Los Angeles Business Journal

L.A. Port Won't Challenge Ruling on Employee Mandate

By James Rufus Koren Originally published October 6, 2011 at 4:24 p.m., updated October 7, 2011 at 9:59 a.m.

The Port of Los Angeles will not challenge a federal appeals court ruling that threw out a controversial part of the port’s Clean Truck Program.

At its meeting Thursday, the Los Angeles Harbor Commission decided not to fight last week’s ruling from the 9th Circuit Court of Appeals, which said the port cannot force trucking companies to hire their drivers.

The port could have appealed the ruling to the U.S. Supreme Court or asked 9th Circuit to review the case again.

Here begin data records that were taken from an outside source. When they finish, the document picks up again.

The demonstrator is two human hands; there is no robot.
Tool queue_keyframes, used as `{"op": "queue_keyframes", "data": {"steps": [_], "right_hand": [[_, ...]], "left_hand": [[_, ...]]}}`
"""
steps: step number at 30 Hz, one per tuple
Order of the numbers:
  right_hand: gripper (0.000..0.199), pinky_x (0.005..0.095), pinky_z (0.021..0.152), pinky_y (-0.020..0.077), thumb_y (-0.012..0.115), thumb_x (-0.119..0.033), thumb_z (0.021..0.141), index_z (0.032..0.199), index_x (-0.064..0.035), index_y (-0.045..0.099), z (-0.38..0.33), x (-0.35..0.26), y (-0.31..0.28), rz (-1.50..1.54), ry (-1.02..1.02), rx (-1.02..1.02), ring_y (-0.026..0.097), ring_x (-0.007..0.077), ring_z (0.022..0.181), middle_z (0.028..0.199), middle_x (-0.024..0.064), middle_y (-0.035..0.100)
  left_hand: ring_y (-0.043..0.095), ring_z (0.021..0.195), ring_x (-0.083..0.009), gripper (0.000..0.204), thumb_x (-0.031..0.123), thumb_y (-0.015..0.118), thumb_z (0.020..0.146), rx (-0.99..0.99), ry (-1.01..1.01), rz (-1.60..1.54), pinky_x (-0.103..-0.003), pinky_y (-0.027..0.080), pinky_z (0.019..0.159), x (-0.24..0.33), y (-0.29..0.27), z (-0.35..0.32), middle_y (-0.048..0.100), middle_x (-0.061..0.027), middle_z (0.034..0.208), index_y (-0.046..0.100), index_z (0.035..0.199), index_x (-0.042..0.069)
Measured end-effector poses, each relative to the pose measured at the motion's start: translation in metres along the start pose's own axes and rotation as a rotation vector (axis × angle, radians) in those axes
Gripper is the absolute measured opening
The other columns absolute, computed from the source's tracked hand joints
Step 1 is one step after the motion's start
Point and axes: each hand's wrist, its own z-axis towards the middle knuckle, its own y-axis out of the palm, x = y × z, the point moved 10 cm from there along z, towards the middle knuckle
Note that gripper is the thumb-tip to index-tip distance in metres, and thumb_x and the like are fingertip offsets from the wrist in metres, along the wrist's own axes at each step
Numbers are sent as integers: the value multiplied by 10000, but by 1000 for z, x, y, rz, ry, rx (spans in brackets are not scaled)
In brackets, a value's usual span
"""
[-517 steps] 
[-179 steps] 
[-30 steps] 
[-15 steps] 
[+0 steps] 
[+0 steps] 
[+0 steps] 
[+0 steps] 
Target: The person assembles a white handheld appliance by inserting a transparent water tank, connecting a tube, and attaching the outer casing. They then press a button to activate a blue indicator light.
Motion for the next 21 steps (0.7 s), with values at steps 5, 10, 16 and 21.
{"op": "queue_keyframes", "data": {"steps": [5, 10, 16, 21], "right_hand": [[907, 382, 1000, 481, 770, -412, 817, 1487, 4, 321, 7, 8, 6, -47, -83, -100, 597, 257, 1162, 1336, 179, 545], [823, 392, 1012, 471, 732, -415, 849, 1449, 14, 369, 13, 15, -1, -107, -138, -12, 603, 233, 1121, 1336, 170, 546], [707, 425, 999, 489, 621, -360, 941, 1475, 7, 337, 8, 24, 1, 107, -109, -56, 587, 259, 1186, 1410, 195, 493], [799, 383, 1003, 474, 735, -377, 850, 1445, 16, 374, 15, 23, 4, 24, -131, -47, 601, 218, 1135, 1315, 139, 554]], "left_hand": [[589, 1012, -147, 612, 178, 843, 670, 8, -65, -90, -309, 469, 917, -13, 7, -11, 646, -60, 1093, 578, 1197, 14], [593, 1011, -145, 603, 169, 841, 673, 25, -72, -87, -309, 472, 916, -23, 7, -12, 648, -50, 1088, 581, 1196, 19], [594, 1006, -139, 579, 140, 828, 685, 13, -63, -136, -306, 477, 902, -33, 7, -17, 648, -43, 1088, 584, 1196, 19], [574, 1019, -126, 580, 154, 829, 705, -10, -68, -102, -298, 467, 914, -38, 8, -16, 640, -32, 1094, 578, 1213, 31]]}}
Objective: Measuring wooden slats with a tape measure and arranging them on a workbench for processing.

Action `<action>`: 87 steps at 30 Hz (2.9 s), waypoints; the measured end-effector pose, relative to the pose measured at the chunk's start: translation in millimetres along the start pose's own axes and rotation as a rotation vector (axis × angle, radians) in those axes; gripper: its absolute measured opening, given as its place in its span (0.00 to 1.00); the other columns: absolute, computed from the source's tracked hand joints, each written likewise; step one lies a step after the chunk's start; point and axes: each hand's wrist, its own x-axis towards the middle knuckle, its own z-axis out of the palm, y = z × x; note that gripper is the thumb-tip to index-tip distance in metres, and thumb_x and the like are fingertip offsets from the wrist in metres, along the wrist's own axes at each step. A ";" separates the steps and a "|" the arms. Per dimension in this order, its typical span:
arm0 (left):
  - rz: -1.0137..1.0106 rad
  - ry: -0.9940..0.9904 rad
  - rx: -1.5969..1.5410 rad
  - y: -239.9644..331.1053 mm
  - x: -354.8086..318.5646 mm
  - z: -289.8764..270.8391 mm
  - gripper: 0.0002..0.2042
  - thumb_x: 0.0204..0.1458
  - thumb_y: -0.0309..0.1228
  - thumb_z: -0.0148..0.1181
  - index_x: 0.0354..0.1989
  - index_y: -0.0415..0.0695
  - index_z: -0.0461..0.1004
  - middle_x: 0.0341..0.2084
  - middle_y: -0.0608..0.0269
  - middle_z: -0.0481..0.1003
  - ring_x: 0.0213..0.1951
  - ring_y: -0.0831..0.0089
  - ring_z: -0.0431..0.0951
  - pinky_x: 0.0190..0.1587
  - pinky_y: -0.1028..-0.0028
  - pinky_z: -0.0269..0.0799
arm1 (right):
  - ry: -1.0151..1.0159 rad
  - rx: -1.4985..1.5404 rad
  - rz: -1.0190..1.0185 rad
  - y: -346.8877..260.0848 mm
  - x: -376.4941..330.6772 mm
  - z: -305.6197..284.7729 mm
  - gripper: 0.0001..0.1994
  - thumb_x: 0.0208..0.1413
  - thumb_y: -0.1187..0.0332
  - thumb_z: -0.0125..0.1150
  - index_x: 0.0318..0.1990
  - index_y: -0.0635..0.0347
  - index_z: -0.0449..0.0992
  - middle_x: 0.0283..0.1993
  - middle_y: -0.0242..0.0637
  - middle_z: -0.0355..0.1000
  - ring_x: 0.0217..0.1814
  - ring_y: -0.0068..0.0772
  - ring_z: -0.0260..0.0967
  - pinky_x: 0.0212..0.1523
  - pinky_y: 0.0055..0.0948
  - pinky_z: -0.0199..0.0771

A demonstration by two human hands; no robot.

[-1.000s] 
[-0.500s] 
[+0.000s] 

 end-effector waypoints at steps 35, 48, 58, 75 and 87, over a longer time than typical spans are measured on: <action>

The employee mandate, which was backed by labor groups, would have ended companies’ long-standing practice of contracting with independent truck drivers and made it possible for the Teamsters union to organize port truckers.

The American Trucking Association fought that part of the plan, as well as other provisions that gave the port the power to force companies to maintain trucks and ban non-compliant operators from the port. The 9th Circuit upheld all parts of the program except the employee mandate.

“We're pleased that most aspects of the Port of Los Angeles Clean Truck Program model have been upheld by the courts. Our program will assure safe, clean and more secure drayage for the long term,” said port Executive Director Geraldine Knatz in a statement released after the commission meeting.

The trucking association, which lauded the 9th Circuit’s decision on employee drivers but was not pleased with other elements of the decision, has not said whether it will continue to pursue appeals.

The Clean Truck Program requires companies to replace old trucks with new cleaner models. The trucks were subsidized, but the port had required truck companies to hire employees rather than contract with independent owner-operators. The port estimates that diesel emissions have been reduced by 80 percent as a result of the plan.